> **Activity**
Return every line from the records below with the string "blue".

(Data entries)
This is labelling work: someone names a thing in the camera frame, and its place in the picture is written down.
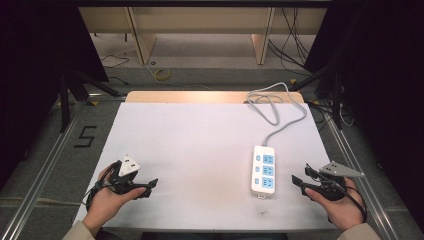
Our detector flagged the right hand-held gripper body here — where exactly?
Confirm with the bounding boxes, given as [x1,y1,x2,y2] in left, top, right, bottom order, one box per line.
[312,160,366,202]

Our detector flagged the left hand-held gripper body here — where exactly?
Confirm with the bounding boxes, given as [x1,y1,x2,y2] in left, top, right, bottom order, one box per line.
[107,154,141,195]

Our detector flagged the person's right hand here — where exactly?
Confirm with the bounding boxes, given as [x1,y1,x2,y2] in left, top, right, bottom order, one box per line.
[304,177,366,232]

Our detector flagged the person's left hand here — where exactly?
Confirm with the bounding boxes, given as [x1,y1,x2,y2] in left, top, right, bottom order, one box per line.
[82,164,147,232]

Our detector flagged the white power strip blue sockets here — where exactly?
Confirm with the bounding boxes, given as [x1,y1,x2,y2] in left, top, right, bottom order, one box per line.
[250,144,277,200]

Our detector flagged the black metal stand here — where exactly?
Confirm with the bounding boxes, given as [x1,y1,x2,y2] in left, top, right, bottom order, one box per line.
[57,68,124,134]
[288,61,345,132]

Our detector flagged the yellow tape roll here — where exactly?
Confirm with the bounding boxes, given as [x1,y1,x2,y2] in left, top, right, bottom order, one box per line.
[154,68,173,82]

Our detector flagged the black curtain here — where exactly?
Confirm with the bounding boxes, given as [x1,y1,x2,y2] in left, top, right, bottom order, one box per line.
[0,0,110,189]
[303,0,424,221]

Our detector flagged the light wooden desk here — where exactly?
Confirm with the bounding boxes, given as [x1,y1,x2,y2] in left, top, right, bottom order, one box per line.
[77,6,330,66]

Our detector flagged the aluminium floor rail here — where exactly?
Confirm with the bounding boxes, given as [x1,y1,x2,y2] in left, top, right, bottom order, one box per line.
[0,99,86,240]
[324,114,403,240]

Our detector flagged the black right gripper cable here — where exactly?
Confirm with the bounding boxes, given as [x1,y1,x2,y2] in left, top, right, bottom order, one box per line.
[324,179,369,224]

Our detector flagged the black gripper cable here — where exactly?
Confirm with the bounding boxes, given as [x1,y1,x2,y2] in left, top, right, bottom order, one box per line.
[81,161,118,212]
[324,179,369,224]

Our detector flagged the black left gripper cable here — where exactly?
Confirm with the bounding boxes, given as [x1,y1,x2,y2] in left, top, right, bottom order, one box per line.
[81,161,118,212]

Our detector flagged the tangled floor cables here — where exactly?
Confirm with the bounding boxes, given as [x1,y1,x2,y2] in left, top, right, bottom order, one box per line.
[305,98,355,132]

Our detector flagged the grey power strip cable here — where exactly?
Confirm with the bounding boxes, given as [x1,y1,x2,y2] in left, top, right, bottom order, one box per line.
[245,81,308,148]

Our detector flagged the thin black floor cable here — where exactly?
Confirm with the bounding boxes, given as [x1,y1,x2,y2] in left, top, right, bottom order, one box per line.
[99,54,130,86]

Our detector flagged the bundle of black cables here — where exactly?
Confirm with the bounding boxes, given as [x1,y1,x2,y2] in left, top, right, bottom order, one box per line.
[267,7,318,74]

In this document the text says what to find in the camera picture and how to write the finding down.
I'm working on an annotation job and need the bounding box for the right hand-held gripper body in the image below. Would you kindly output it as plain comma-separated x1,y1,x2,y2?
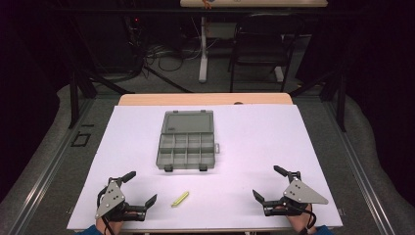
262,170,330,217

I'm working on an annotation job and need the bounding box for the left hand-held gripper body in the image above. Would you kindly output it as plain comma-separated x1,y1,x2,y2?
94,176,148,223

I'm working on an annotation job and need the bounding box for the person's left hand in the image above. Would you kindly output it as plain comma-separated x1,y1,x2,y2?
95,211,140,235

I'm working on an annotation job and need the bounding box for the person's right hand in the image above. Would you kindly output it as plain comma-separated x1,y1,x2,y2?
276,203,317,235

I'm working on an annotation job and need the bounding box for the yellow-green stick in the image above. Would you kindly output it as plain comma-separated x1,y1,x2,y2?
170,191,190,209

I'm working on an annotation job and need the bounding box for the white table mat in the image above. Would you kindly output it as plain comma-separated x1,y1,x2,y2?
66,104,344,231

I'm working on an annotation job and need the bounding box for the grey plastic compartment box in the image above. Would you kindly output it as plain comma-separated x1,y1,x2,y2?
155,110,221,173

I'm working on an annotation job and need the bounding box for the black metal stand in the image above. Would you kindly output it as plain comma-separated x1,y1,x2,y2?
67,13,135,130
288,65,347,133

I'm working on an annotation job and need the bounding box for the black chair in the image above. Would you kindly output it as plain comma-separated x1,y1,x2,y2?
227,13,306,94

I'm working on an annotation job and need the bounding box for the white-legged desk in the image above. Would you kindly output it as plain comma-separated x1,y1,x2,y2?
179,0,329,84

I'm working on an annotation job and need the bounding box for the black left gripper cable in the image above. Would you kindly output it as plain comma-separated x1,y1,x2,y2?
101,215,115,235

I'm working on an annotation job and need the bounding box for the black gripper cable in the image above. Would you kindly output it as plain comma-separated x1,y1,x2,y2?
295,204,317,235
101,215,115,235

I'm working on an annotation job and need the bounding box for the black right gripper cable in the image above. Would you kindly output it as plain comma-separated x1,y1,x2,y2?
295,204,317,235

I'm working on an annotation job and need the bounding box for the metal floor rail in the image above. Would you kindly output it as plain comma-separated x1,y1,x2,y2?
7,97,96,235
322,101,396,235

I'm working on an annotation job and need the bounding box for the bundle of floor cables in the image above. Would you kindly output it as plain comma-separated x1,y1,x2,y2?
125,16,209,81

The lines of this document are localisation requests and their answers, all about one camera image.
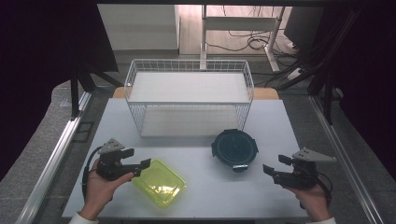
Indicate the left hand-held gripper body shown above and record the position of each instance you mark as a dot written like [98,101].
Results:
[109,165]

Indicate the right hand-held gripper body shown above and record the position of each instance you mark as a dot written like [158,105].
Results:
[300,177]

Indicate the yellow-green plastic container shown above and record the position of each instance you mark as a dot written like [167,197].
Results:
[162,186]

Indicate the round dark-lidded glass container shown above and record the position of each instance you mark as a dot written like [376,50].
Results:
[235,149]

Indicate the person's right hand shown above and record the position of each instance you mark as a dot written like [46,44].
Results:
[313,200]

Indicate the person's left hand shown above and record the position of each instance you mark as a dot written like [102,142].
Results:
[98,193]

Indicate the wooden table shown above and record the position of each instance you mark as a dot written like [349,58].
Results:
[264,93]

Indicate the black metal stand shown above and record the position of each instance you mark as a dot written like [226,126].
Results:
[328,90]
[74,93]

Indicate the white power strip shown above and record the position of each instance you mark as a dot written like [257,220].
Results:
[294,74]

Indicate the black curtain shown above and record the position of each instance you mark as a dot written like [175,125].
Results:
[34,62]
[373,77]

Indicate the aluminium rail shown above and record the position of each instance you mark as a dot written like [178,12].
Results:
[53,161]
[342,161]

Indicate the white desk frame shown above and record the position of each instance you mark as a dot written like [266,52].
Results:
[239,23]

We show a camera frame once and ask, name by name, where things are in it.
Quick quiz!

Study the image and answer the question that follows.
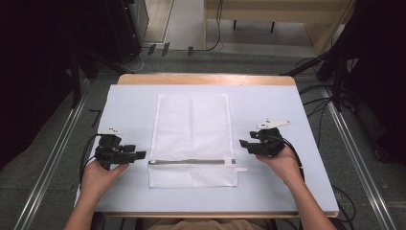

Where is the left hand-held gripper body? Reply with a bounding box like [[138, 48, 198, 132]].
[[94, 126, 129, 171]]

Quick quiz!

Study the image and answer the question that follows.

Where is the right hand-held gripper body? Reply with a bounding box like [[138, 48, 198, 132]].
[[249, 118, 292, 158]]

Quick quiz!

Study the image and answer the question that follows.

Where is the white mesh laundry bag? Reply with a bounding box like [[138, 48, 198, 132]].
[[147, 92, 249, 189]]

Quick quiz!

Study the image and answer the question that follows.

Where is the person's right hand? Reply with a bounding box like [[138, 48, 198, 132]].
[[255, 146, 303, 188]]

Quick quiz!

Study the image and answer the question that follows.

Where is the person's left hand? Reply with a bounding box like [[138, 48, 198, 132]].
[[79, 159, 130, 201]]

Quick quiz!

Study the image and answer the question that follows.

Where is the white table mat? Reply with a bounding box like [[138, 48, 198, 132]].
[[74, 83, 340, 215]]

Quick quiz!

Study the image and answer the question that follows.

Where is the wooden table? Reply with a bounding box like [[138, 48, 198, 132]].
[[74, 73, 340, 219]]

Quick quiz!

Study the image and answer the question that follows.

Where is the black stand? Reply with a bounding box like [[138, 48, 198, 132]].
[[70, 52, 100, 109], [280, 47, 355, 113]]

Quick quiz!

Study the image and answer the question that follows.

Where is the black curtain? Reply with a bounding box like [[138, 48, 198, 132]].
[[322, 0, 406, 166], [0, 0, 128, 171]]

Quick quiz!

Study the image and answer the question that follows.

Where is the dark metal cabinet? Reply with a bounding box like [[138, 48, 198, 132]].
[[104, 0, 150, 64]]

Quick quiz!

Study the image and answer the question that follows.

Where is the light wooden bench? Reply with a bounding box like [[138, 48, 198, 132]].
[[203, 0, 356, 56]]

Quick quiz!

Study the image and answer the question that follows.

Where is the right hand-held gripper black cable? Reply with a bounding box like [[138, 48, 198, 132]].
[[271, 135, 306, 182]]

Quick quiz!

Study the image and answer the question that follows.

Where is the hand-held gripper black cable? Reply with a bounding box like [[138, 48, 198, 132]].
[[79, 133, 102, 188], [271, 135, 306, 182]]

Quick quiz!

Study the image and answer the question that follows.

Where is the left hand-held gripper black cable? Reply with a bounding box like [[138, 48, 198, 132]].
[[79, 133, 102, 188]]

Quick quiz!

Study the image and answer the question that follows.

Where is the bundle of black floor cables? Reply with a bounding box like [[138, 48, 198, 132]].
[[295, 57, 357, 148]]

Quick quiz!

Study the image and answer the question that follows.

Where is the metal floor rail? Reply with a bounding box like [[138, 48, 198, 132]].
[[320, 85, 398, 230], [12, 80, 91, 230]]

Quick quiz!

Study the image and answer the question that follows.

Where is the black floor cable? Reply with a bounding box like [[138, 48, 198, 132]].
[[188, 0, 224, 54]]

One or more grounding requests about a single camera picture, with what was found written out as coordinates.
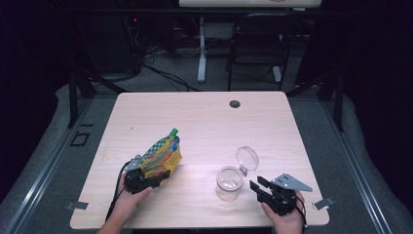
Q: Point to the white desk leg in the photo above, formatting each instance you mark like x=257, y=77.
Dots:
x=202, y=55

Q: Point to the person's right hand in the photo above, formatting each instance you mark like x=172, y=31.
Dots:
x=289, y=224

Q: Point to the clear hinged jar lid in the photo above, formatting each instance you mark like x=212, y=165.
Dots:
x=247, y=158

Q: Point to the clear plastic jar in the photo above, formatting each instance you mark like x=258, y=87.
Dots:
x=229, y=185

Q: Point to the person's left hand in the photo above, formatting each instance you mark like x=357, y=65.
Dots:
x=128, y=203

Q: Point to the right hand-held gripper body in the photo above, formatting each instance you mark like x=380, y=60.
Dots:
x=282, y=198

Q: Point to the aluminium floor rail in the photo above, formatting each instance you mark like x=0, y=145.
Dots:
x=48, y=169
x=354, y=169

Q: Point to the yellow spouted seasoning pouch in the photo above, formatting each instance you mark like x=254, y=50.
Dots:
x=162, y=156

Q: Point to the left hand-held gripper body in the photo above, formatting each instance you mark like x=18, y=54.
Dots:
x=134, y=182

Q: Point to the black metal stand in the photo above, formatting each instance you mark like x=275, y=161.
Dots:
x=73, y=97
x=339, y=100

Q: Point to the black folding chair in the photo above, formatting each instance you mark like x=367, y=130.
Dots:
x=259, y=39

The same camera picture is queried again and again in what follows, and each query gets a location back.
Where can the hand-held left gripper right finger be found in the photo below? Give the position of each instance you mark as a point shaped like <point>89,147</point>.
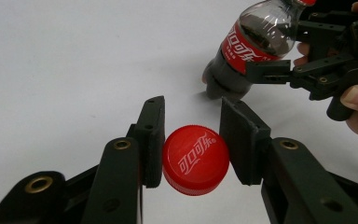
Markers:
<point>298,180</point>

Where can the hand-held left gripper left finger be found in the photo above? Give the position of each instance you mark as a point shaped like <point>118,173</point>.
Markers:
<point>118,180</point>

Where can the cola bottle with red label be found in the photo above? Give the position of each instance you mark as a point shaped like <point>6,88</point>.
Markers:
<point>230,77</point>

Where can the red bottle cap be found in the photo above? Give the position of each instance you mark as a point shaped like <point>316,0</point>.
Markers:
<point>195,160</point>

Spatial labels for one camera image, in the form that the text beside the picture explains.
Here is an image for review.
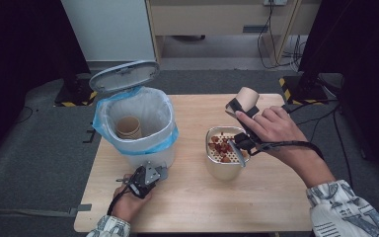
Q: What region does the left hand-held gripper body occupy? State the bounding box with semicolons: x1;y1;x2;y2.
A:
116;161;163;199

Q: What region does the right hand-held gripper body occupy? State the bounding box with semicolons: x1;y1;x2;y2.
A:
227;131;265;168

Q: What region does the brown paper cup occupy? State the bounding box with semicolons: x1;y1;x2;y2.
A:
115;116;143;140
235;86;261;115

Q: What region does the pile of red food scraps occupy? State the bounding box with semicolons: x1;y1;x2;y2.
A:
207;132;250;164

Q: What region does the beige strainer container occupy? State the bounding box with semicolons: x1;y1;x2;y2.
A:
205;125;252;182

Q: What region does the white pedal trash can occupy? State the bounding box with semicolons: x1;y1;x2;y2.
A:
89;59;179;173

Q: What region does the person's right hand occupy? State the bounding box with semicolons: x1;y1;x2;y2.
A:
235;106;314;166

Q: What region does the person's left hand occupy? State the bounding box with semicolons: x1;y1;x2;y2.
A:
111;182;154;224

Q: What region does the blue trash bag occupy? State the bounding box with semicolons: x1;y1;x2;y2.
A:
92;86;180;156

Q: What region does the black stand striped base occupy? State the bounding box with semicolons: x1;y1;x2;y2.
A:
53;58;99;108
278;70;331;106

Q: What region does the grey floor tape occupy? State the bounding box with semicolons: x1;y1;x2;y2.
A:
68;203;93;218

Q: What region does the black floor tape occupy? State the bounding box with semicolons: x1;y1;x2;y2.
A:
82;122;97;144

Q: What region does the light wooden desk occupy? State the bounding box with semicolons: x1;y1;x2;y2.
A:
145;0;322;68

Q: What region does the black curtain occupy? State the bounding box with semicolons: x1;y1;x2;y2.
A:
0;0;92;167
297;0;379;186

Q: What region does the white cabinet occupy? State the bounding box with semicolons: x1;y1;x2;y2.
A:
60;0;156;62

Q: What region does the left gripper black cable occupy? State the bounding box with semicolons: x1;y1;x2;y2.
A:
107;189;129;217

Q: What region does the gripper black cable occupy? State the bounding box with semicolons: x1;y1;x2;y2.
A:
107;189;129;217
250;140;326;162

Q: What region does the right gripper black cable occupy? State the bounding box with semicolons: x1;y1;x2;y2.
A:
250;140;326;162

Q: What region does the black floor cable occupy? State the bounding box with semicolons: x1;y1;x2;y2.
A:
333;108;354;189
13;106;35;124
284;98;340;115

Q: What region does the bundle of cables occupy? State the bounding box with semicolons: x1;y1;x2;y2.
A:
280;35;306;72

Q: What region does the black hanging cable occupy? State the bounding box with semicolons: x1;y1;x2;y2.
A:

> **Answer to the problem**
Our detector flagged the white power strip blue sockets here — where exactly?
Q: What region does the blue trash bag occupy? State the bounding box with semicolons: x1;y1;x2;y2.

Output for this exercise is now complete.